« Le vote CGT est un vote de lutte »
Les élections professionnelles la Fonction publique ont lieu du 1er au 8 décembre 2022. Ces élections sont importantes à plus d’un titre. D’abord par l’ampleur du scrutin, puisque celles-ci concernent les trois versants de la Fonction publique, soit 5,5 millions d’agentes et d’agents. Ensuite parce qu’elles représentent un enjeu considérable en termes de représentativité, dans un contexte d’attaques et d’orientations politiques catastrophiques pour les personnels et les services publics.

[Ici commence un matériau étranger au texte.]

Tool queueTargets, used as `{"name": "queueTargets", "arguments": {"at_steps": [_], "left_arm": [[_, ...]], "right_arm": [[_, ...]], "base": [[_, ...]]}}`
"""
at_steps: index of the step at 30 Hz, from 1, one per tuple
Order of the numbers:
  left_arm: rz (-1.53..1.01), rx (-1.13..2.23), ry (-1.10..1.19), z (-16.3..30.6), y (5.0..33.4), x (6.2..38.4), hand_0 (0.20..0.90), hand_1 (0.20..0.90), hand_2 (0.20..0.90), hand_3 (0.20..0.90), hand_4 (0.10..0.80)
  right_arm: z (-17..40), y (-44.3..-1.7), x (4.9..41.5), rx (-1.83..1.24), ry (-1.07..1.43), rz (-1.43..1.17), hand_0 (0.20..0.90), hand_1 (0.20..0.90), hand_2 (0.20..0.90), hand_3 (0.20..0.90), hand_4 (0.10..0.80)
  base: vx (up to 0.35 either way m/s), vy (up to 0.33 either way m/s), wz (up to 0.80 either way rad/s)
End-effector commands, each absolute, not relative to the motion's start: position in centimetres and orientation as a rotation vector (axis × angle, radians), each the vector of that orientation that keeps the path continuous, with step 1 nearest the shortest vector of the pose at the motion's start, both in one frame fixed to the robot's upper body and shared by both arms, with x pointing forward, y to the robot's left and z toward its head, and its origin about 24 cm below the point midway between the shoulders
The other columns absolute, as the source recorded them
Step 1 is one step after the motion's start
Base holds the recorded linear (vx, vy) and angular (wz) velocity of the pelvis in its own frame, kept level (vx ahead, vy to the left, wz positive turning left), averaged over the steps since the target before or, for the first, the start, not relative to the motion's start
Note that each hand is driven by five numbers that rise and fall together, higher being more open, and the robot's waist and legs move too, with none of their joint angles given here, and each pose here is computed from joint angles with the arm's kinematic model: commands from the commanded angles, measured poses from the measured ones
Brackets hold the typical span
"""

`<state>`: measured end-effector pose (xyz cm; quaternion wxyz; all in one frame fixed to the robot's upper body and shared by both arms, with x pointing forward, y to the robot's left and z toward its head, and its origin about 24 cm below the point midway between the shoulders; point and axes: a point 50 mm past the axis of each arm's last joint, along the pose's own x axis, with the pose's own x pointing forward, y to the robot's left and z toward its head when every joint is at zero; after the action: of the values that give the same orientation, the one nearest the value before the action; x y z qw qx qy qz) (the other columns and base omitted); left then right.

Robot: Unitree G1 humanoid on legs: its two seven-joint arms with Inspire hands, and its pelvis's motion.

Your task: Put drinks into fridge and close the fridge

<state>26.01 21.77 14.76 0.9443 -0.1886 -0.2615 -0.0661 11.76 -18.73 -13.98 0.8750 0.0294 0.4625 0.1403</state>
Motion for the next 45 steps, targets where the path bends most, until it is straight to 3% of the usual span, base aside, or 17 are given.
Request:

Combattre la liquidation des droits collectifs des fonctionnaires pour garantir l’accès aux services publics
La loi dite de « transformation de la Fonction publique » adoptée en 2019 a entraîné un recul démocratique important pour l’ensemble des agentes et agents des trois versants de la Fonction publique et une remise en cause des principes fondateurs du statut général des fonctionnaires et plus particulièrement de la participation des fonctionnaires, par l’intermédiaire de leurs délégués siégeant dans les organismes consultatifs, à l’examen des décisions individuelles relatives à leurs carrières. Cette remise en cause du « contrôle paritaire » des carrières est à mettre en parallèle de l’autonomisation des établissements publics et de l’émergence d’une hiérarchie locale de plus en plus autoritaire. Or cette nouvelle gestion des personnels de la Fonction publique est un obstacle à la capacité des fonctionnaires d’exercer leurs missions, d’assurer la réponse aux besoins de la population. Aujourd’hui comme n’importe quelle autre organisation capitaliste, les services publics se doivent d’être rentables.
Le recourt à l’embauche de personnels contractuels, en lieu et place du recrutement – souvent de ces mêmes personnes – par voie de concours, est également l’une des conséquences directes de cette loi. Comme pour les postiers ou les cheminots, il s’agit de casser le statut qui reste un obstacle à la mise en marché de pans entiers des services publics. Or, cette contractualisation, non seulement entraîne une précarisation des personnels mais elle provoque également une pénurie de bras dans les services publics et une rupture sans précédent dans l’accès des usagers aux services publics.
La réorganisation de l’Hôpital public est un exemple flagrant de la dimension anti-démocratique de cette réforme tant pour les personnels que pour les usagers. Entre 2002 et 2022, le nombre de passages aux services des urgences en France a plus que doublé, passant de 10 à 23 millions d’entrées. Résultats du dysfonctionnement de l’ensemble de la chaîne de soi : déserts médicaux, fermetures de lits dans tous les services ou encore le retour au domicile de patients isolés, les services d’urgences sont pour beaucoup le seul moyen de se faire soigner. Toutefois cet été plus de cent vingt services, des hôpitaux de proximité aux Centres Hospitaliers Universitaires, ont dû limiter leurs activités voir les interrompre. Cette situation qui met en danger la population et en particulier celles et ceux qui souffrent de pathologies graves nécessiterait un vaste plan d’embauche. Le gouvernement, lui, préfère mettre en place « l’organisation d’un triage paramédical à l’entrée » (rapport Braun).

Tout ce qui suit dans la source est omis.